Олег Сергеевич поднял выпавший из сумочки телеграфный бланк, прочитал вслух:

«Из двух ваших один случай смертельный результате пожара недоброкачественности вашей аппаратуры».

Озолов провел дымчатым взглядом по строчкам, поднялся, похлопал Сорвину по плечу:

— Телеграмма бестолковая. Машина внизу? Пойдемте, Маргарита Ивановна. Я завезу вас домой, сам поеду в обком партии. Позвоню от дежурного по ВЧ на Север.

И в ответ на вопросительный взгляд секретаря парткома:

— Я же сказал, что поеду один! — Вспомнил про Черенцова: — Вы идите домой, Виктор Дмитриевич. Преждевременно волноваться нецелесообразно. Я позвоню вам.

Едва дверь за Озоловым и все еще задыхающейся Маргаритой Ивановной закрылась, Зоя схватила мужа за руку:

— При них боялась сказать тебе! Она покончила самоубийством!

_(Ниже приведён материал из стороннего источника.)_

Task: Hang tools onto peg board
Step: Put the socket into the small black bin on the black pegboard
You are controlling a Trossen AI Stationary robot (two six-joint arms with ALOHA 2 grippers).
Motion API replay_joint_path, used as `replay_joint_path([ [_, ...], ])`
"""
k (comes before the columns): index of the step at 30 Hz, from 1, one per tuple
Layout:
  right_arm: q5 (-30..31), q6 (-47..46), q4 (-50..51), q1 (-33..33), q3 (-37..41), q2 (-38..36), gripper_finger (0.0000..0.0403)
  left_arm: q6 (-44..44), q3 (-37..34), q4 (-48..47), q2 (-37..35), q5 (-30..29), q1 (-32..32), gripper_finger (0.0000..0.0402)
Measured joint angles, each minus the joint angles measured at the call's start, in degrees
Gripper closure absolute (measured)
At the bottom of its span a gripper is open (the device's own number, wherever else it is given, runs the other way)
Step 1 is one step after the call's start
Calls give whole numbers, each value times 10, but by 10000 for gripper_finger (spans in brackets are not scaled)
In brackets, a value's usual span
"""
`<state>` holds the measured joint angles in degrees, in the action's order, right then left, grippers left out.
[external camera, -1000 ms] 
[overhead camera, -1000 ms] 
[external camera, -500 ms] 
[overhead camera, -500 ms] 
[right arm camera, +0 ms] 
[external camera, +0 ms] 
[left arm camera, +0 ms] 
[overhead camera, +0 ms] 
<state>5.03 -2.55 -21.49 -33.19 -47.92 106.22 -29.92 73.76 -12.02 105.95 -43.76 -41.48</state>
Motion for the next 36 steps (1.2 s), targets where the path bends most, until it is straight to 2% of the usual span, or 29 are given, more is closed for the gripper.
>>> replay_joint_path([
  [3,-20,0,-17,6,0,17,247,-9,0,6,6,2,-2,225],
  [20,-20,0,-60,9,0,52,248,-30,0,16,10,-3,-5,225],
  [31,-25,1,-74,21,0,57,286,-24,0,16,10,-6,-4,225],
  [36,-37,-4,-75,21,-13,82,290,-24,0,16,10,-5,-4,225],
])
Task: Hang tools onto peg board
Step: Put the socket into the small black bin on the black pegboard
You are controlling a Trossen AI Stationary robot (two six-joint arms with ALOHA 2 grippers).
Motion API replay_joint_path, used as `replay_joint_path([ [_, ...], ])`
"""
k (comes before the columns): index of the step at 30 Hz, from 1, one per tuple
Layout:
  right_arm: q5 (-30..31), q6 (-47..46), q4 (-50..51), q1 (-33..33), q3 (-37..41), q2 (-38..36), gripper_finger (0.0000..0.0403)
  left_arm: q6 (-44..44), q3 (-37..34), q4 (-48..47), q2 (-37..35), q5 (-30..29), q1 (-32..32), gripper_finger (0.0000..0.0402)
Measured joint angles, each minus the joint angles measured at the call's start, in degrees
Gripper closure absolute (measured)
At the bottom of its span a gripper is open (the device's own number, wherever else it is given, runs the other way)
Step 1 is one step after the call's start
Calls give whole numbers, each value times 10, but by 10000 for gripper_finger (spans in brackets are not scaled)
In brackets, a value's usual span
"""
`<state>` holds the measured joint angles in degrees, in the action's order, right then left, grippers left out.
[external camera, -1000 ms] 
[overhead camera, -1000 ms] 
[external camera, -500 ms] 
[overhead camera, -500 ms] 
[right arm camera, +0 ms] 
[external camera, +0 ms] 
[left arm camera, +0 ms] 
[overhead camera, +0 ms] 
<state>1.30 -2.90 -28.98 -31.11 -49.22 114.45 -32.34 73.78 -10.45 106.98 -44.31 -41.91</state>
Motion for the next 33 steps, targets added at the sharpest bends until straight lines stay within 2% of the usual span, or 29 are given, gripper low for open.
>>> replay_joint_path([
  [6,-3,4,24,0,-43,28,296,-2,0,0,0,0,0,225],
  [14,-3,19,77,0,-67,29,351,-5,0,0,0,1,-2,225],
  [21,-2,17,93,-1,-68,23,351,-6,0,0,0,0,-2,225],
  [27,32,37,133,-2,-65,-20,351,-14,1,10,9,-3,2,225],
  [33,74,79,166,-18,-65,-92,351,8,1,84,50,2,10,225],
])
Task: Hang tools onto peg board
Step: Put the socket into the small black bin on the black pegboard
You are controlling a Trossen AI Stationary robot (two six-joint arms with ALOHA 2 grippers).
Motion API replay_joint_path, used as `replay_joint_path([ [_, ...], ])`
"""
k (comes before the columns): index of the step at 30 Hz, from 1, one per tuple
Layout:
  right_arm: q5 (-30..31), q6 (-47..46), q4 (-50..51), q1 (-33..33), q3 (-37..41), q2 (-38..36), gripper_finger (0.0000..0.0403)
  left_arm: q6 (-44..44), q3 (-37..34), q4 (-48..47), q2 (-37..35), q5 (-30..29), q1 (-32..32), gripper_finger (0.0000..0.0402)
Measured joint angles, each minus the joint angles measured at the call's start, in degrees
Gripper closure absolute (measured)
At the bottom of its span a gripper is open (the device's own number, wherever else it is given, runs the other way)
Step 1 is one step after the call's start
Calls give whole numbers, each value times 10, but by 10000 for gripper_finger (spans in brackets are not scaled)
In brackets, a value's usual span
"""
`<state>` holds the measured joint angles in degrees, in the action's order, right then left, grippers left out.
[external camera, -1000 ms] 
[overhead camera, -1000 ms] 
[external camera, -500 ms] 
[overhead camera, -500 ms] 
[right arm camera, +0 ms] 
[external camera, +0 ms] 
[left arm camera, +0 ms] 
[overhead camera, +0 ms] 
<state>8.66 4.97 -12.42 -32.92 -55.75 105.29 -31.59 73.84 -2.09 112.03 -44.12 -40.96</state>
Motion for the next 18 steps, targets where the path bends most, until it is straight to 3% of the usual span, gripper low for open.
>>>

— Кто — самоубийством?! — в один голос удивились мужчины.

— Ольга, конечно!

Зоя лихорадочно, бессвязно объяснила:

— Ко мне в диетстоловую ходит Милочка Дорофеева из аппаратного цеха. Знает она Ольгу Владимировну и прямо говорит, что Ольга Владимировна сильно любит кого-то. Я и сама чувствую, что так! Когда у женщины после сорока лет в доме никаких воспоминаний, значит, она живет чужим домом, а раз ты этого не знаешь и никто не знает, значит, она скрывает ото всех, то есть ничего у нее нет, иначе люди знали бы!.. Не было у нее своей личной жизни, счастливой любви не было, вот она и покончила самоубийством!.. Я поеду к ее мужу и детям.

— Никуда ты не поедешь! — Иванов неожиданно для себя стукнул кулаком по столу. — Выпей валерьянки и ложись спать. Виктор Дмитриевич поедет в обком партии, и я с ним.

Через час Олег Сергеевич вернулся домой, сдержанно рассказал:

— Крупицын, работник министерства, погиб. Пахомова ранена, у нее тяжелое шоковое состояние, лихорадочный жар, возможно, сотрясение мозга или контузия, не понял я, слышимость плохая. Так или иначе, врачи разрешают перевезти ее сюда в больницу. Еле-еле организовали самолет. Представь себе, Вагранов помог, у него московские связи покрепче, чем у Черенцова! Жену Крупицына, то есть теперь уже вдову, отправили на похороны в Мурманск, мать Крупицына тоже похоронена там. В катастрофе виноват наш завод.

— Господи боже мой! Точно?

— Да.

— Но как случилось-то?.. Выпей коньяку, на тебе лица нет!